Member of Parliament, Lok Sabha
- In office 1980–1980
- Constituency: Mirzapur

Member of Parliament, Lok Sabha
- In office 1971–1977
- Constituency: Mirzapur

Member of Uttar Pradesh Legislative Assembly
- In office 1952–1966
- Constituency: Mirzapur

Personal details
- Born: 25 February 1925 United Provinces of British India
- Died: 1980 (aged 55)
- Party: Indian National Congress
- Spouse: Ashraf-un-Nisa
- Children: 5
- Parent: Yusuf Imam (father);
- Occupation: Politician, Agriculturist
- Source

= Aziz Imam =

Indian politician (1925–1980)

Aziz Imam (25 February 1925 – 1980) was an Indian politician, agriculturist, and parliamentary secretary. He served as a member of the Uttar Pradesh Assembly. He then represented the Mirzapur constituency after elected to the fifth and the seventh general elections, collectively from 1971 to 1980. Affiliated with the Indian National Congress, he served member of the All India Congress Committee and Uttar Pradesh Congress Committee.

== Biography ==
Aziz Imam was born to Yusuf Imam in United Provinces of British India (in present-day Mirzapur, Uttar Pradesh) on 25 February 1925. He was married to Ashraf-un-Nisa on 20 February 1949, with which he had five children. He did his Master of Arts and Bachelor of Laws from the Aligarh Muslim University.

Imam served at multiple posts at during his political career.
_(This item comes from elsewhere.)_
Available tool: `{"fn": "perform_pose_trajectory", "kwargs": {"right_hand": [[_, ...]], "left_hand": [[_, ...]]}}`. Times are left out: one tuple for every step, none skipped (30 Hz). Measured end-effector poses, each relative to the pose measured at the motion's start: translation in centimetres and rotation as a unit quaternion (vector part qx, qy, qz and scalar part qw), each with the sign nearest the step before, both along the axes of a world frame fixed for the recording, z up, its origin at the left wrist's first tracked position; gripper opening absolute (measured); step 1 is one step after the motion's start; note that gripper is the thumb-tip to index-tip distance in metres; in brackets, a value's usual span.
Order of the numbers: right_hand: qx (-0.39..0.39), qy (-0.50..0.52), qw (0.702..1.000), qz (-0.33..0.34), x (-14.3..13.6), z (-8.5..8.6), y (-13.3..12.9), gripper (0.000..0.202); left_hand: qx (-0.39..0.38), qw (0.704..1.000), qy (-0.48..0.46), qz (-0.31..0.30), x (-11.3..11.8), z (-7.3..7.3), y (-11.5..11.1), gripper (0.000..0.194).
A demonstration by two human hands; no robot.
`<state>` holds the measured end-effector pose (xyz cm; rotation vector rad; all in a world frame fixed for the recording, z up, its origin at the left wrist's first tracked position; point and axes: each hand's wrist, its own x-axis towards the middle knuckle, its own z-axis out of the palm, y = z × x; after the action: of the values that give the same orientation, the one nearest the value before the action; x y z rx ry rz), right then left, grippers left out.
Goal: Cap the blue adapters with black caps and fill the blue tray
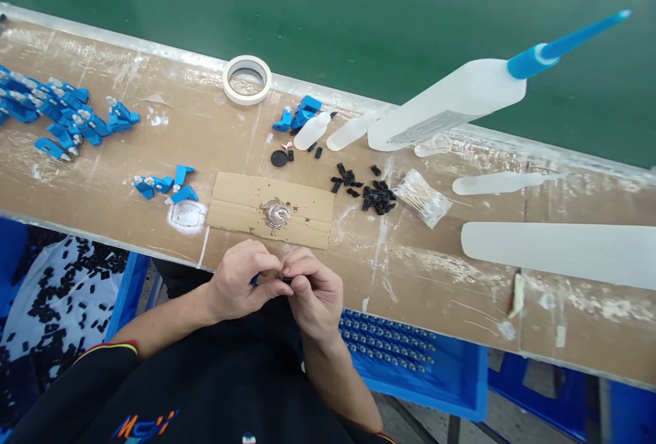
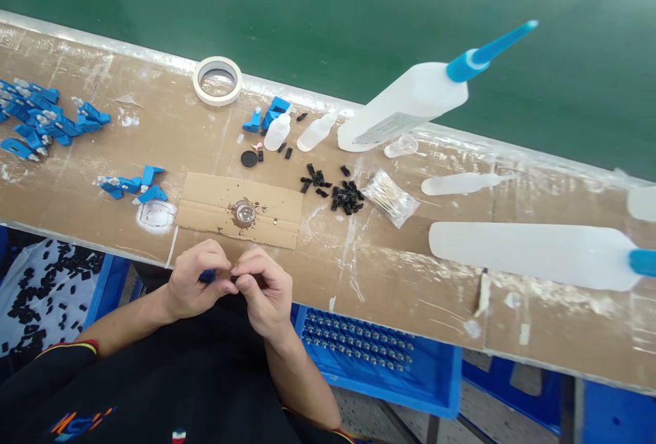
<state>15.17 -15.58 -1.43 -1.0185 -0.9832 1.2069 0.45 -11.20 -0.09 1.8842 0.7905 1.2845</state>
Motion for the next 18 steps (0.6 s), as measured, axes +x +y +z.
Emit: {"fn": "perform_pose_trajectory", "kwargs": {"right_hand": [[-0.007, 0.009, 1.000, 0.011, 0.1, 0.0, 0.0, 0.016], [-0.013, 0.023, 0.999, 0.027, 0.1, -0.1, 0.0, 0.013], [-0.018, 0.042, 0.998, 0.043, 0.2, -0.1, 0.0, 0.011], [-0.020, 0.063, 0.996, 0.059, 0.3, -0.1, 0.0, 0.011], [-0.020, 0.082, 0.994, 0.070, 0.3, -0.1, 0.0, 0.014], [-0.020, 0.098, 0.992, 0.079, 0.3, -0.1, 0.1, 0.016], [-0.021, 0.110, 0.990, 0.085, 0.3, 0.0, 0.1, 0.018], [-0.022, 0.120, 0.989, 0.089, 0.3, 0.1, 0.2, 0.019], [-0.024, 0.127, 0.987, 0.091, 0.3, 0.2, 0.3, 0.019], [-0.025, 0.131, 0.987, 0.093, 0.3, 0.3, 0.3, 0.019], [-0.027, 0.132, 0.986, 0.093, 0.4, 0.4, 0.4, 0.019], [-0.027, 0.131, 0.987, 0.091, 0.5, 0.5, 0.4, 0.018], [-0.025, 0.128, 0.988, 0.082, 0.7, 0.6, 0.5, 0.018], [-0.020, 0.122, 0.990, 0.068, 0.9, 0.7, 0.6, 0.018], [-0.014, 0.111, 0.993, 0.048, 1.3, 0.8, 0.7, 0.017], [-0.005, 0.098, 0.995, 0.027, 1.7, 0.9, 0.9, 0.015], [0.005, 0.083, 0.996, 0.008, 2.2, 0.9, 1.1, 0.013], [0.015, 0.068, 0.998, -0.007, 2.7, 0.9, 1.3, 0.011]], "left_hand": [[0.018, 1.000, 0.004, 0.005, -0.1, 0.0, 0.1, 0.017], [0.029, 1.000, 0.007, 0.003, -0.2, 0.0, 0.2, 0.016], [0.038, 0.999, 0.009, 0.001, -0.4, 0.1, 0.4, 0.016], [0.044, 0.999, 0.010, -0.001, -0.5, 0.2, 0.5, 0.017], [0.048, 0.999, 0.008, 0.000, -0.6, 0.2, 0.6, 0.018], [0.052, 0.999, 0.006, 0.003, -0.6, 0.2, 0.7, 0.018], [0.054, 0.999, 0.003, 0.005, -0.7, 0.2, 0.7, 0.018], [0.056, 0.998, -0.001, 0.004, -0.7, 0.2, 0.6, 0.018], [0.053, 0.999, -0.007, -0.002, -0.7, 0.1, 0.6, 0.019], [0.043, 0.999, -0.015, -0.010, -0.7, 0.0, 0.5, 0.019], [0.020, 0.999, -0.027, -0.019, -0.8, -0.1, 0.4, 0.021], [-0.020, 0.998, -0.047, -0.027, -1.0, -0.2, 0.3, 0.022], [-0.075, 0.994, -0.081, -0.030, -1.2, -0.2, 0.3, 0.023], [-0.139, 0.981, -0.133, -0.029, -1.6, -0.2, 0.4, 0.022], [-0.207, 0.957, -0.201, -0.022, -2.1, -0.2, 0.6, 0.021], [-0.273, 0.922, -0.276, -0.010, -2.7, -0.1, 0.9, 0.020], [-0.330, 0.878, -0.346, 0.007, -3.3, 0.2, 1.3, 0.020], [-0.375, 0.836, -0.400, 0.029, -3.9, 0.4, 1.8, 0.022]]}}
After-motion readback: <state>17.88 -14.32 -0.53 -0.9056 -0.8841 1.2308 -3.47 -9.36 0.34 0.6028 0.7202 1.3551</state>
He was appointed to the government of Uttar Pradesh as a minister of education in 1962. He also served as general secretary of U.P.C.C. and A.l.C.C. and later, he was appointed as a Chairman for Minority Board A.I.C.C and vice-president of the U.P.C.C. Later, he served president of Chapra Mazdoor Sabha, E.Hill Carpet Mazdoor Sabha, and Kasar-batti Mazdoor Sabha. He also served vice-president of D.C.D.F. and the member of Uttar Pradesh Vidhan Sabha from 1952 to 1966, and 5th from 1971 to 1977 and 6th Lok Sabha from 1980 until his death later that year.

Imam died in office in 1980, at the age of 55.